Nobel Prize-winning economist Vernon Smith was in Australia last week to lecture at the Macquarie Graduate School of Management in Sydney. In addition to his academic obligations, he caused a minor flurry in the region’s financial press by suggesting that Australian housing prices were currently in a “bubble,” similar to the U.S. real estate bubble that saw total housing equity fall by over half from 2006 to 2009.

His economic assessments come highly recommended. As Robert Harley of Australia’s Financial Review recently wrote, “Professor Vernon Smith is an expert on bubbles. He has studied them in the laboratory, winning the Nobel Prize for Economics in 2002 for his experimental work.” It’s that work helping create the field of experimental economics that is the basis for the relationship between him and my organization, the Competitive Enterprise Institute.

This year, Vernon accepted CEI’s Julian L. Simon Memorial Award, named after the late economist and inveterate optimist. Julian himself had an amazing faith in mankind’s ability to solve problems and advance human progress. He was the intellectual scourge of the perennial prophets of societal doom including – not surprisingly – the butterfly ecologist, Paul Ehrlich.

Julian famously challenged Ehrlich to a wager to illustrate their competing theories on resource depletion and the future prosperity of mankind. Ehrlich would pick any five commodities, and Julian bet $10,000 that in ten years, the real price of that bundle would decline. Ehrlich accepted and selected chromium, copper, nickel, tin, and tungsten. Ten years later, the prices of all these commodities had declined. Ehrlich paid up – but remains a Doomsayer to this day. When Julian died, CEI was moved to honor his work by creating the prize in his name.

Vernon’s research comparing long-standing economic theory to real-world experimental outcomes has produced results that Julian Simon would have been very encouraged by. His pioneering work breaks economics out of the “perfect competition” model of the economy – not necessarily replacing other methods of inquiry, but adding an experimental approach to the economist’s tool chest. For example, how close to efficient outcomes will markets be, if one or more of the assumptions of the perfect competition model are dropped? The findings? Markets remain effective wealth-creating institutions in many cases – despite “theory.”

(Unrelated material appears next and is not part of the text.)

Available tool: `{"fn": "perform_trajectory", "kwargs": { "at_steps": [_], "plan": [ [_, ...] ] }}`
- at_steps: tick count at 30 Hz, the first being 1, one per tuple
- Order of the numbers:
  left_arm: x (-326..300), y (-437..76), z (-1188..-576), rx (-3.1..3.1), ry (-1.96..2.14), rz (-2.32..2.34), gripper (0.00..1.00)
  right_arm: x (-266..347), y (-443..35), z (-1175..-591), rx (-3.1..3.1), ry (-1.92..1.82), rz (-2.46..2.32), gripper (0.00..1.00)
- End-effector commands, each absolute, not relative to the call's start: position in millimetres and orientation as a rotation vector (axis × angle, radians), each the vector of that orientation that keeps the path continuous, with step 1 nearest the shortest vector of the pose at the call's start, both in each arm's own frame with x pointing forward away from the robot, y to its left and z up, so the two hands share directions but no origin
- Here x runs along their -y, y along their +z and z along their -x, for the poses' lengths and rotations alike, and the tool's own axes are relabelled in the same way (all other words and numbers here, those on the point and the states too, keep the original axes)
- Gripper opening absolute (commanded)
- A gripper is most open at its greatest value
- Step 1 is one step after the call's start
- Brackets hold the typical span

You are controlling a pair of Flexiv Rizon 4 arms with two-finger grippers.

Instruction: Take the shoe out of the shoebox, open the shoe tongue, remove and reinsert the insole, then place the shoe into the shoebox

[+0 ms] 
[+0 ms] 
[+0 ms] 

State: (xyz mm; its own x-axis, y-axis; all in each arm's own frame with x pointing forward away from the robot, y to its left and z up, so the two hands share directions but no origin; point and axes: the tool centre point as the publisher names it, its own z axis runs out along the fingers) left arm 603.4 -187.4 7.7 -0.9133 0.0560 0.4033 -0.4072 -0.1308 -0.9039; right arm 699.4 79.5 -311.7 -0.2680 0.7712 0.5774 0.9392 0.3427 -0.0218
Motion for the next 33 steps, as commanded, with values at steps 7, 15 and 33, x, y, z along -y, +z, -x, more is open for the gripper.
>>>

Experimental economics importantly creates a tool for reconciling the two distinct insights of Adam Smith, godfather of modern economics. The first is the well-known economic principle developed in The Wealth of Nations that the complex network of mutually-advantageous voluntary exchanges – the market – needs no central planner; it evolves as if organized by an invisible hand. This theme is the basis of economics. However, in his earlier work – the Theory of Moral Sentiments – Smith developed a distinct but supporting theme. Mankind had also evolved a sensitivity to the plight of others – the other-regarding value of empathy.

Experimental economics creates a tool to explore the relevant significance of these motivations and to vary the institutional framework in order to better understand society.

By so doing, it enriches our understanding of markets, addressing the challenges posed by “market failures” and the arguments that government intervention is presumptively needed in such cases. Experimental economics demonstrates how individuals often find work-arounds for such situations, remediating theoretical failures. Its findings demonstrate how capitalism, by evoking both self-interest and empathy, finds voluntary approaches which are “pretty good” when compared to coercive political alternatives.

Vernon’s work has enriched our understanding of how Adam Smith’s two great works better explains the creative, wealth-producing achievements of mankind. The two Smiths both understand well that progress occurs not because we solve analytic equations, but rather because mankind finds ways to advance self-interest in societally legitimate ways.